▶ [Work to complete] Search the records for the string "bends". Copy each line where it occurs.

(Beginning of Records shown)

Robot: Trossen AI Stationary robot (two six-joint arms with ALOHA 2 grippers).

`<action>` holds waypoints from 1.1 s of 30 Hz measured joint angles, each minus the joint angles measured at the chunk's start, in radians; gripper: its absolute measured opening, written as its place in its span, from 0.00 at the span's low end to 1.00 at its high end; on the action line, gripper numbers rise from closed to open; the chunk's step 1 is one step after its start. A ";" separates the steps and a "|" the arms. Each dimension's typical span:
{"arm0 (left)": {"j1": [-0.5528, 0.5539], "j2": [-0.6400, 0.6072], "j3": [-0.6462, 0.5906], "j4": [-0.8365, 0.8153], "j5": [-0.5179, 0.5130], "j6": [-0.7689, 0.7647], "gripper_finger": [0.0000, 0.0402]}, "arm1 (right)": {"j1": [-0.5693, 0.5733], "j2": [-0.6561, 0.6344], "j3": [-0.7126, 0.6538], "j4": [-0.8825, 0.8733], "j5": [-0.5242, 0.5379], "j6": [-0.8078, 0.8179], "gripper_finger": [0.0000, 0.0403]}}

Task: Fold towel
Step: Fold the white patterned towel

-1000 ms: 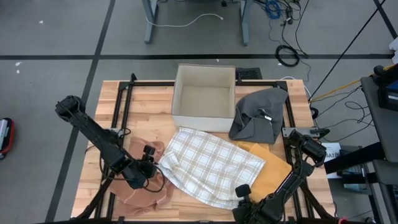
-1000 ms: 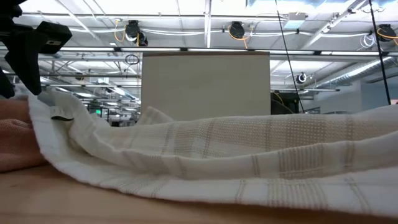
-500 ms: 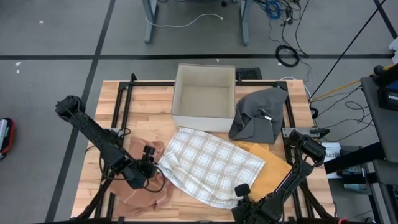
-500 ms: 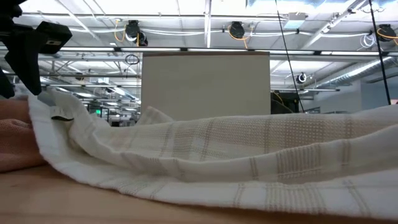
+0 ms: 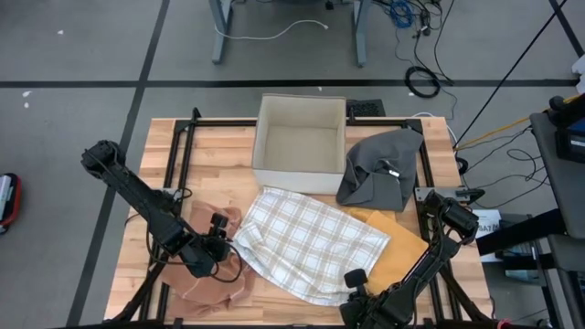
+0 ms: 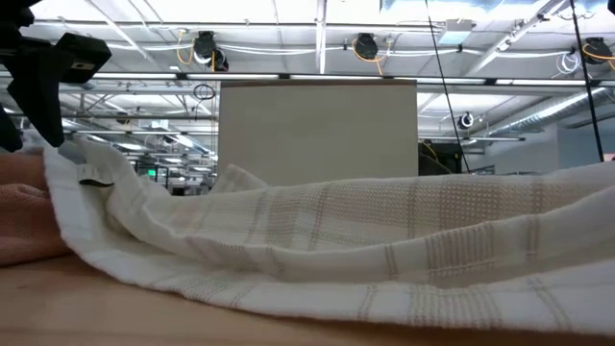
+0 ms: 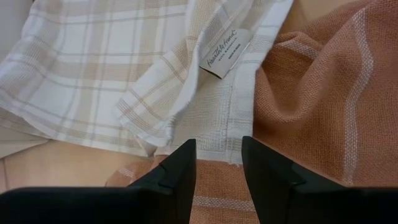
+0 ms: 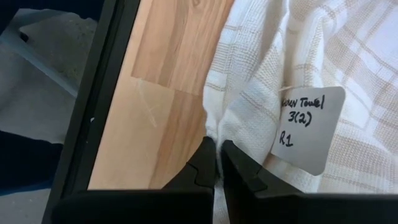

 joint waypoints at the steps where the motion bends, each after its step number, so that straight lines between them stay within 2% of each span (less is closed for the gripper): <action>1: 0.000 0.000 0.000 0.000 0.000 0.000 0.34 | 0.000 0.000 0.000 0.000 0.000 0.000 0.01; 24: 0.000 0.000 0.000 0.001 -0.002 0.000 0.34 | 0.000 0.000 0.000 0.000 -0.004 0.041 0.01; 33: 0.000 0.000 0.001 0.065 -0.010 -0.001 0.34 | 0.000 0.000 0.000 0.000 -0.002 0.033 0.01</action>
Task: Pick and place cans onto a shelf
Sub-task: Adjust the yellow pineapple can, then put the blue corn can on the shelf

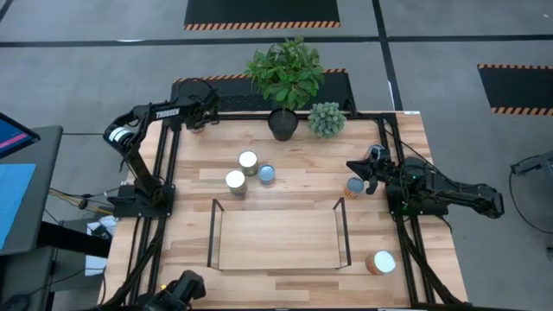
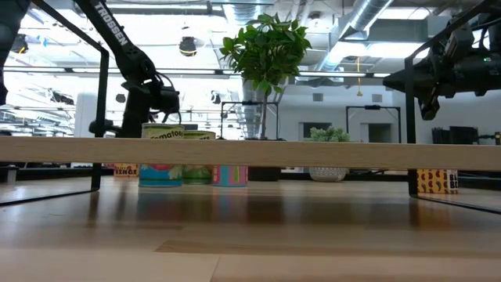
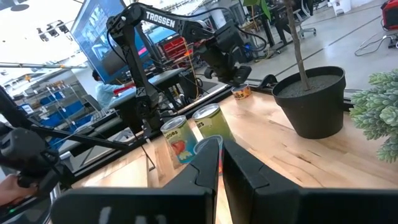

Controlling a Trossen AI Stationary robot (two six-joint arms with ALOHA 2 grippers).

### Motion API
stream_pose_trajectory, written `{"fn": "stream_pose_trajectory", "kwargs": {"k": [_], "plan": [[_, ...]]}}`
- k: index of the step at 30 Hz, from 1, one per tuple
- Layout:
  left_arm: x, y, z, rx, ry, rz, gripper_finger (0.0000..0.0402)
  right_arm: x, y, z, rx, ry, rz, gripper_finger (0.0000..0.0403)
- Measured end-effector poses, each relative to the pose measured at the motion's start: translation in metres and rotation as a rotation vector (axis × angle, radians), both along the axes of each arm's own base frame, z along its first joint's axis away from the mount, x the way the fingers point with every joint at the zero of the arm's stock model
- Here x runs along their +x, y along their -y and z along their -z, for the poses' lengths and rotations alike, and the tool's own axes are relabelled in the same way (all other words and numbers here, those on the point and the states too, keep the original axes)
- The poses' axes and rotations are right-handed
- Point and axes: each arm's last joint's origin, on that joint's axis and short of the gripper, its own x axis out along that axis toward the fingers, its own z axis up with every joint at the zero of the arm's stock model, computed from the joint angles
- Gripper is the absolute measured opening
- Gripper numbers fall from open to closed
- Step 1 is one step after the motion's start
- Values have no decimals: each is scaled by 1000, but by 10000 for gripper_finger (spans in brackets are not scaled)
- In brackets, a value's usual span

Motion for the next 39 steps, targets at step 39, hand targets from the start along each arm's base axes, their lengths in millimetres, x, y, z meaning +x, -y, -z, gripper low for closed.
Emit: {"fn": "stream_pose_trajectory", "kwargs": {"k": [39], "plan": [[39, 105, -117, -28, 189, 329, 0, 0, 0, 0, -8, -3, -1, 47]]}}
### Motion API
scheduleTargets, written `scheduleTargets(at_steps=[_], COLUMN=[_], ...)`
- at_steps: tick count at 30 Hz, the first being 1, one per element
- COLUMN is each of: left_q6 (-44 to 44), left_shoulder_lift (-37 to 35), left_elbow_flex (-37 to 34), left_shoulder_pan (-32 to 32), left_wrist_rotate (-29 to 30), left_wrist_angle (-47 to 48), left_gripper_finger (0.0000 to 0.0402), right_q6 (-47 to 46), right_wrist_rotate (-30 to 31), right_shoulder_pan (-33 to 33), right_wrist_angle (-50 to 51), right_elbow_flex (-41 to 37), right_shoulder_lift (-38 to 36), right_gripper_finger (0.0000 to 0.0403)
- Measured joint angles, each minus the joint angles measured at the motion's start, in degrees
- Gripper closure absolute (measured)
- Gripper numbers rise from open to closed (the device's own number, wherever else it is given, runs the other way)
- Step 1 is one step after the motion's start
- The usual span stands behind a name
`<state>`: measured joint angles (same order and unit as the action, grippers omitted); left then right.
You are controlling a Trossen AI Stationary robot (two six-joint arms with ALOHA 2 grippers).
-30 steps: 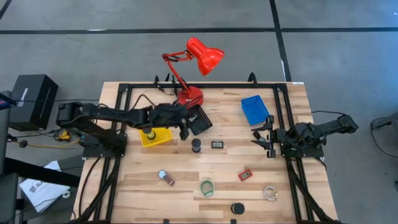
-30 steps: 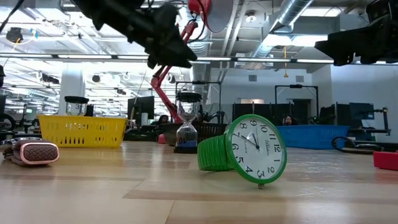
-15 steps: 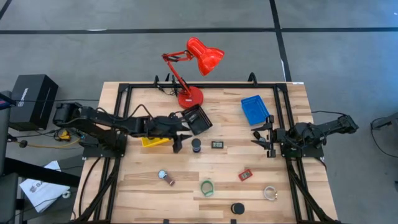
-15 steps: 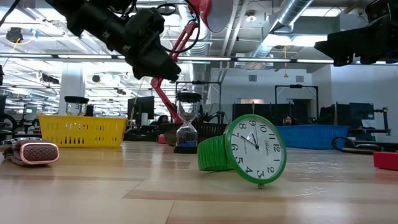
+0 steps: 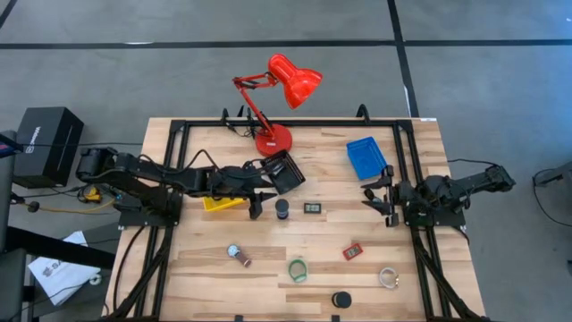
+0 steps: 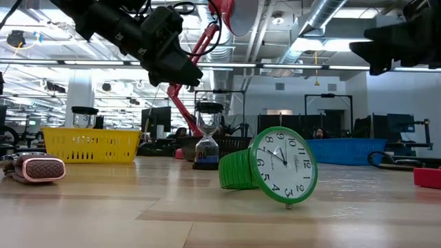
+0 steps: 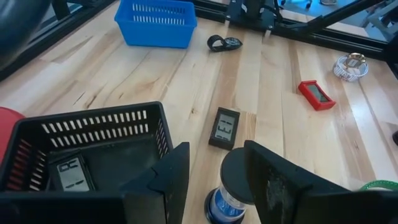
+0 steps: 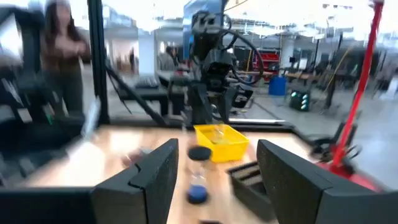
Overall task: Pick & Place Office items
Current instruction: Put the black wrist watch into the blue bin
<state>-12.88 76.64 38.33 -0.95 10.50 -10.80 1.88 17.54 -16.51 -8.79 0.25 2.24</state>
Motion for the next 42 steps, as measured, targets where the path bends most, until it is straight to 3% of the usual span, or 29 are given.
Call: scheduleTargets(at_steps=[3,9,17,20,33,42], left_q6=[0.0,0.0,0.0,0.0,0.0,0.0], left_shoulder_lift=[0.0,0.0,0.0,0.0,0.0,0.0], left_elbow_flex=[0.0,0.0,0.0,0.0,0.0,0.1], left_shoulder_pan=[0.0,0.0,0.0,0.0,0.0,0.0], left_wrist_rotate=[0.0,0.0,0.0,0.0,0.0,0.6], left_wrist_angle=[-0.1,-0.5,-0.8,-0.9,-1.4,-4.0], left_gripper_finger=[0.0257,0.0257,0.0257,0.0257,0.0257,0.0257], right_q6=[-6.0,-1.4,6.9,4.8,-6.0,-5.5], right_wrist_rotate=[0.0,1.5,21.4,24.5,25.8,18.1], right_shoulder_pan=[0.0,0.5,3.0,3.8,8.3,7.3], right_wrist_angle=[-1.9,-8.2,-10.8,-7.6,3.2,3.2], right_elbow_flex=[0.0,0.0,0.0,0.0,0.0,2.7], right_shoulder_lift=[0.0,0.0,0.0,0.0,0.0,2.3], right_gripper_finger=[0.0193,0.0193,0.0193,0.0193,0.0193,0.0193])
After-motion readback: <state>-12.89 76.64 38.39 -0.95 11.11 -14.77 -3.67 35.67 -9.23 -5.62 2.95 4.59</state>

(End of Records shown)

▶ [Output for this exercise]
 joint waypoints at the steps where the motion bends, each after its step number, so that straight lines between them stay within 2% of each span (less is closed for the gripper): <action>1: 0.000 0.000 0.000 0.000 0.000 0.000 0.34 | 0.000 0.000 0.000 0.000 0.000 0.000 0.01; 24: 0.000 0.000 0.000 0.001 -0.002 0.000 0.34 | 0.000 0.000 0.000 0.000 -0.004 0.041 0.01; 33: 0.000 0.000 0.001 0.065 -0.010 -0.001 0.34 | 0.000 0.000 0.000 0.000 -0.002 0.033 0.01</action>
Motion for the next 42 steps, as measured, targets where the path bends most, until it is straight to 3% of the usual span, or 29 are given.

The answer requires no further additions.